Retype only the lines at the head of the records, first through the one with "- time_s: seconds", exactly as written.

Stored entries
- - - - - - -
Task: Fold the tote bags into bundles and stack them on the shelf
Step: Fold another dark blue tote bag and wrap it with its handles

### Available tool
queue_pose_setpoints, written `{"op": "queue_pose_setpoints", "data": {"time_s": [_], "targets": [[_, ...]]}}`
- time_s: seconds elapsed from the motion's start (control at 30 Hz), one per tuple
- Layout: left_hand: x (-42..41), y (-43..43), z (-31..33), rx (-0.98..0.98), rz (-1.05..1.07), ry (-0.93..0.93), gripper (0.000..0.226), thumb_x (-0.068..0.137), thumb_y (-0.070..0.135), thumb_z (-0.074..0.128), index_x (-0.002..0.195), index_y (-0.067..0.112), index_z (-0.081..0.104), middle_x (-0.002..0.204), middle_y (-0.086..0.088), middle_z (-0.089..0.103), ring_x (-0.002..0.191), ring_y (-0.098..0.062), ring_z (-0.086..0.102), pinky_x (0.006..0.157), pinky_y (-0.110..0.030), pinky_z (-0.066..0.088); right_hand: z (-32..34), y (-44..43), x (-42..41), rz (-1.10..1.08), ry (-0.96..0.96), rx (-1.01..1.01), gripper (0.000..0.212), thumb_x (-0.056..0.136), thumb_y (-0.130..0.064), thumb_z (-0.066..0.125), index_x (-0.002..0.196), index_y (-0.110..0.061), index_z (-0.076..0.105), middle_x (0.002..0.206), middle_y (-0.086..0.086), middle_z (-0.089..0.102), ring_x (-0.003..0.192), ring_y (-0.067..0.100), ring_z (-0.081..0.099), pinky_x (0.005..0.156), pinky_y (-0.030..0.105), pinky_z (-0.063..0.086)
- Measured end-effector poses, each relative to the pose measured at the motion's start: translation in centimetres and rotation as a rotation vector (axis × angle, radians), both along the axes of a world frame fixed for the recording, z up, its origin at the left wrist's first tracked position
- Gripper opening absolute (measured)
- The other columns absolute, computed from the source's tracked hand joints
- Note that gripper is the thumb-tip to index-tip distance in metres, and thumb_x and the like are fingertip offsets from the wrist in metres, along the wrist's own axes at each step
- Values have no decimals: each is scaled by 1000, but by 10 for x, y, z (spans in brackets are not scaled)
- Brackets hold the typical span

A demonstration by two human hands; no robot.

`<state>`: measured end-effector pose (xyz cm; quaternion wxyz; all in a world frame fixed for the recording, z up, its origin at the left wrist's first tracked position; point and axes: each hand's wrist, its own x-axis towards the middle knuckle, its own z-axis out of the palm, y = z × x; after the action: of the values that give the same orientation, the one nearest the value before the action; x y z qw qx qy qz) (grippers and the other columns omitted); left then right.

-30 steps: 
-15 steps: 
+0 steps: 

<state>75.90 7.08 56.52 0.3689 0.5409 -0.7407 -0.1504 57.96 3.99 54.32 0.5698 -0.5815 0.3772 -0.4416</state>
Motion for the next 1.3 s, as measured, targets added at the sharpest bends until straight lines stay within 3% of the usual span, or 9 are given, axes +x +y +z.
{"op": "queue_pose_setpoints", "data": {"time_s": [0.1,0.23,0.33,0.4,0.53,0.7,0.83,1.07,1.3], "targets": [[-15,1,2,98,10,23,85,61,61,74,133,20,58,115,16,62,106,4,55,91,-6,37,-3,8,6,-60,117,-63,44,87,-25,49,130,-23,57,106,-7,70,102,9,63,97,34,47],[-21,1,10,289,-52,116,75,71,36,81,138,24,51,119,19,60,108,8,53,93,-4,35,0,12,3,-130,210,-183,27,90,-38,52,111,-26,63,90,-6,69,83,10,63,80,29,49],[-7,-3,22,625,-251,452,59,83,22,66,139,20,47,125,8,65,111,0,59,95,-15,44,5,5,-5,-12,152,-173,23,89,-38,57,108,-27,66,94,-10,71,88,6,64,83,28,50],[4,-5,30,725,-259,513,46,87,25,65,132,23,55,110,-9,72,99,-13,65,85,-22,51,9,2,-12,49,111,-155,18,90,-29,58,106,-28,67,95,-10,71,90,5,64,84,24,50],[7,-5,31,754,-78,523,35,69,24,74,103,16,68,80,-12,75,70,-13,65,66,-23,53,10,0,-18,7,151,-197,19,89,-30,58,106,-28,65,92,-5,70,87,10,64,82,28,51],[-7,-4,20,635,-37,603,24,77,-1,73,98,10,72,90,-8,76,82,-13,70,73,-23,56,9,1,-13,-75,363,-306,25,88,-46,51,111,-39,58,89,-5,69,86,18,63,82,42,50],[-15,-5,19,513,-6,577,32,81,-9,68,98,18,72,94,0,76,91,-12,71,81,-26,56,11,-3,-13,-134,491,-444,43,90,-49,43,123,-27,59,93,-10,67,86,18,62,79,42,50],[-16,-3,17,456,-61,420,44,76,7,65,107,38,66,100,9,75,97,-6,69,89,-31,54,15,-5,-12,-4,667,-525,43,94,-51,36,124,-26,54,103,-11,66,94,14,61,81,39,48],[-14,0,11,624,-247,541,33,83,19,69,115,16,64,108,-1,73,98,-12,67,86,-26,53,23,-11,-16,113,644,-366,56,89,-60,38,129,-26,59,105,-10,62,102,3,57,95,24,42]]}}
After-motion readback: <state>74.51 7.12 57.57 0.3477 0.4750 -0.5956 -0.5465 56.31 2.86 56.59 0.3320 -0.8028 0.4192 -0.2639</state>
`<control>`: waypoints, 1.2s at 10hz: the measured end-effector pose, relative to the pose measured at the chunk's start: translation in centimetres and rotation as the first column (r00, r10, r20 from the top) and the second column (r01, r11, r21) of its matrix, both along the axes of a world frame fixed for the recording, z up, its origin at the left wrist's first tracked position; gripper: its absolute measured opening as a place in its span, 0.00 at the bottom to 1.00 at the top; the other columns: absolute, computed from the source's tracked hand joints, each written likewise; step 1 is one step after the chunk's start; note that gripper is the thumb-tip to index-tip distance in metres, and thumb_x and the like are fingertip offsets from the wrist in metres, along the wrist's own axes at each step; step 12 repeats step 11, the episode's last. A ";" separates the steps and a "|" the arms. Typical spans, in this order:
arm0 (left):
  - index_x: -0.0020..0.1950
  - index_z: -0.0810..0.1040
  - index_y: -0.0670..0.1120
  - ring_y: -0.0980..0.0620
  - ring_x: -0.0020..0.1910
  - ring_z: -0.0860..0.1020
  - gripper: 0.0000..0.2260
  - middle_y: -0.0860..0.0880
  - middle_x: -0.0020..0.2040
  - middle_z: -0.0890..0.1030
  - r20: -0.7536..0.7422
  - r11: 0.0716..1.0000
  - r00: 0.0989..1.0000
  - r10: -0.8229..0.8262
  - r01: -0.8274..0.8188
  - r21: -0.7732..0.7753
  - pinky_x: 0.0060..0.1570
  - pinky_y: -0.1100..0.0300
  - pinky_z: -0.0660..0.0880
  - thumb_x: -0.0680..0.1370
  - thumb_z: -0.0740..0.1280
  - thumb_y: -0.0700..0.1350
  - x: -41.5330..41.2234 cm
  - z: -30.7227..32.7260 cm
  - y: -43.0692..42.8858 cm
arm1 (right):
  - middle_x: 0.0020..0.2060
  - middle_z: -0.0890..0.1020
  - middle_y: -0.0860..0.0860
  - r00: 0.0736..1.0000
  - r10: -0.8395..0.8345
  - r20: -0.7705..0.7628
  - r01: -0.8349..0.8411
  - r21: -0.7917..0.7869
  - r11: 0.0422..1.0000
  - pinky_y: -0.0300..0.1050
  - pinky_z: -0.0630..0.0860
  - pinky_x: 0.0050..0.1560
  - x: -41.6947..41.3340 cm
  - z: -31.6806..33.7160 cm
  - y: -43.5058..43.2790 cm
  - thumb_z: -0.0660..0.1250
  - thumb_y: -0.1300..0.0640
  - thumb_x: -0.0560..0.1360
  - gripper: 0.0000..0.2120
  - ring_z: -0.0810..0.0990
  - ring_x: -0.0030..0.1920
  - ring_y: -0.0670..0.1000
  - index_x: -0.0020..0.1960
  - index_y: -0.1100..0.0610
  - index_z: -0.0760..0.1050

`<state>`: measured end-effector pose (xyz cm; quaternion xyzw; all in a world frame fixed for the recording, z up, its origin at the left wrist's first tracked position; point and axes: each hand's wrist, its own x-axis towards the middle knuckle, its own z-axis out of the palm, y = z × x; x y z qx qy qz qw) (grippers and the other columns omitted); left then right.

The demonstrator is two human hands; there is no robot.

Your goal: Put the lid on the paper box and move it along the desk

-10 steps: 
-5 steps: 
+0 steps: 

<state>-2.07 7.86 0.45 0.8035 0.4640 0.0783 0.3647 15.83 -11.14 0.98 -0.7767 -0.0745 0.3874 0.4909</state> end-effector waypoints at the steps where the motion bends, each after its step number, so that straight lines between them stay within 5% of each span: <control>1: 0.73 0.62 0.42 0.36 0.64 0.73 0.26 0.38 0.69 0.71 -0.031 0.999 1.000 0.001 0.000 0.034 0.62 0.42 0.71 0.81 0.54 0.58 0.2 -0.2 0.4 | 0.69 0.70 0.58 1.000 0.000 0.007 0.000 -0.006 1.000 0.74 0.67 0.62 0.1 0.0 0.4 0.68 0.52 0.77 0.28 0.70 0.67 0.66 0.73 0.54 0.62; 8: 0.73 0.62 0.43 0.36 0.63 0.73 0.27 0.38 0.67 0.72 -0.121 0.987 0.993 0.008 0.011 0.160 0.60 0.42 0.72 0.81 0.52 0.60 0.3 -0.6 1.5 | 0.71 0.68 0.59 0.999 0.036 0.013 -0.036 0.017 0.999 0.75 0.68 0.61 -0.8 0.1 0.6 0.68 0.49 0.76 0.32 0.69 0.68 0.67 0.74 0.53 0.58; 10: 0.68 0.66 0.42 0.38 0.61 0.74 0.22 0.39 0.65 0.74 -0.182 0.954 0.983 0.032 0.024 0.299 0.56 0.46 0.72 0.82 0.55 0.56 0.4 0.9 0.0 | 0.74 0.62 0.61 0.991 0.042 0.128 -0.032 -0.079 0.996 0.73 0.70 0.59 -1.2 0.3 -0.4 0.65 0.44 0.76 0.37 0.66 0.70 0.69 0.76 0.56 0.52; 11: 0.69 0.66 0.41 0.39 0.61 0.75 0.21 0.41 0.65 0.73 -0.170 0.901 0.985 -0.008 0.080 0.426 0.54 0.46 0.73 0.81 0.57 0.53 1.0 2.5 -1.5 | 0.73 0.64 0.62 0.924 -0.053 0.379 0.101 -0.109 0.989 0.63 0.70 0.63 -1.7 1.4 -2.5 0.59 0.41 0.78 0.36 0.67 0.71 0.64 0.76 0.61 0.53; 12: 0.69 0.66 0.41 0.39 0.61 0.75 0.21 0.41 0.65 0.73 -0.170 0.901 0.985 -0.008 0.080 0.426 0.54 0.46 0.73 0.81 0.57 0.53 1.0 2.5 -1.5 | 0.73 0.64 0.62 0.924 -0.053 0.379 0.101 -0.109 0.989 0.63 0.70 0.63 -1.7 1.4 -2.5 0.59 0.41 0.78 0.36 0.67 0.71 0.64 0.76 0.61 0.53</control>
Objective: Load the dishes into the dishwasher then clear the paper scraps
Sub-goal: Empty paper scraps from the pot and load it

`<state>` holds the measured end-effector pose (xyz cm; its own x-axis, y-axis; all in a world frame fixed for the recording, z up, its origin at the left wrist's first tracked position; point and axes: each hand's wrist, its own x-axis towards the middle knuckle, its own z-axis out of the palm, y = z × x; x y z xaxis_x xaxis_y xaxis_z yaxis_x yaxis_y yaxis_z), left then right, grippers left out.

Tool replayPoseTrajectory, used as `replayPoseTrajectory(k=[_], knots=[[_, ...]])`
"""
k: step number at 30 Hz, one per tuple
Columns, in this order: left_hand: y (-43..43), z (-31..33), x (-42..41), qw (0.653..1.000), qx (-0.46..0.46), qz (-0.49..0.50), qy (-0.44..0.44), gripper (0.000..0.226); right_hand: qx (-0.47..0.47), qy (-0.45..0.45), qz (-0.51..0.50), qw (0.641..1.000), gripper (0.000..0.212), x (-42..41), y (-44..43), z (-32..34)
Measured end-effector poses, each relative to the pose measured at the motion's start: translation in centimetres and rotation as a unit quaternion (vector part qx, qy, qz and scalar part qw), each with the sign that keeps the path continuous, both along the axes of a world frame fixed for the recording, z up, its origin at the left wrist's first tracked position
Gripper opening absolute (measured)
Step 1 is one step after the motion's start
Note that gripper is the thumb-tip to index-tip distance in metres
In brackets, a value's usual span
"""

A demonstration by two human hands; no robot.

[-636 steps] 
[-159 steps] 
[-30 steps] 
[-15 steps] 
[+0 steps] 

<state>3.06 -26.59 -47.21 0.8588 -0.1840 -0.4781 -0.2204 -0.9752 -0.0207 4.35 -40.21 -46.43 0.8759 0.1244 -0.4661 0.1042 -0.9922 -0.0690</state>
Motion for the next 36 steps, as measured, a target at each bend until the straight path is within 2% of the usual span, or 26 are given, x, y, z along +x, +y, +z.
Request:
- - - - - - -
Problem solution:
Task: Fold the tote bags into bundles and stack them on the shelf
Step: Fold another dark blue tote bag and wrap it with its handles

### Available tool
queue_pose_setpoints, written `{"op": "queue_pose_setpoints", "data": {"time_s": [_], "targets": [[_, ...]]}}`
- time_s: seconds elapsed from the motion's start (control at 30 Hz), one per tuple

Work on the exercise is complete.